* _TRY IT_:
Could you restate word for word each line from the top of the listing below through the line containing "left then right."? Keep the pictures out.
▼
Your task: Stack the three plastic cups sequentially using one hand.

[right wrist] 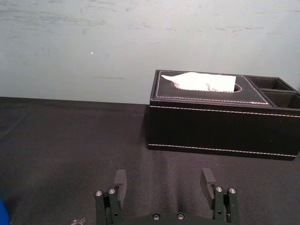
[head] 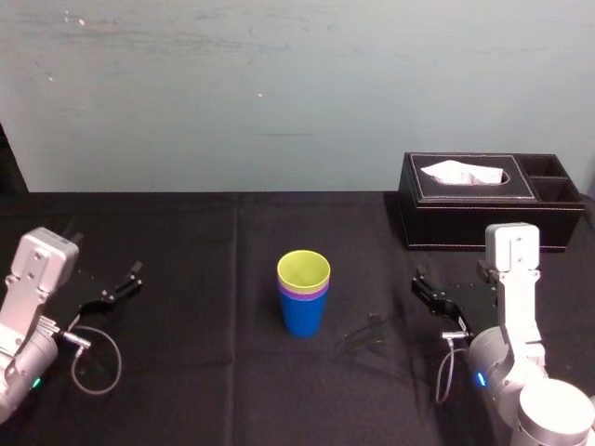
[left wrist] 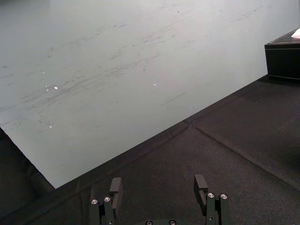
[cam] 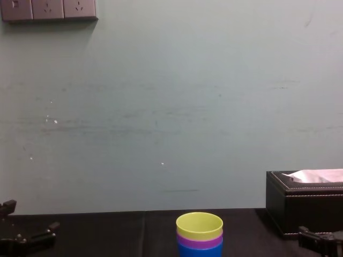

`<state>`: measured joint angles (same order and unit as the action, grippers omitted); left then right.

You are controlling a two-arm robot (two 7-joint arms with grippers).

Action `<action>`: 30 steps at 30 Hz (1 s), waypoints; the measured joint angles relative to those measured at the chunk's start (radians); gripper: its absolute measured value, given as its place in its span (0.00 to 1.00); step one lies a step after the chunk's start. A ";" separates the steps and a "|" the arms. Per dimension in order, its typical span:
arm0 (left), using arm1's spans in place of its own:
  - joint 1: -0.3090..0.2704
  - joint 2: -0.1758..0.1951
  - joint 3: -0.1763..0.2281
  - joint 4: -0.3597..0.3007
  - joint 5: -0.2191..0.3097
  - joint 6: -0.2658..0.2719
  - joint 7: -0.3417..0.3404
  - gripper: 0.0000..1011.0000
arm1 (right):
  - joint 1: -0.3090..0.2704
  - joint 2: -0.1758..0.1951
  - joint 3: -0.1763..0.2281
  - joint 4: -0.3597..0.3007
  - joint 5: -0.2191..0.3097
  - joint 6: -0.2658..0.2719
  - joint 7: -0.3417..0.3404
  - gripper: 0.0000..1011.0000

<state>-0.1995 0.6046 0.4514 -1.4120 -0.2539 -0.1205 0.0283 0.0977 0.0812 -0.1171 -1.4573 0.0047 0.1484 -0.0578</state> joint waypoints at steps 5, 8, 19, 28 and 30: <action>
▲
* _YOUR RESPONSE_:
Your task: Stack the three plastic cups sequentially using one hand.

[right wrist] 
[head] 
[left wrist] 
[cam] 

`<state>`: measured joint angles (same order and unit as the action, grippers omitted); left then right.

This answer is now complete.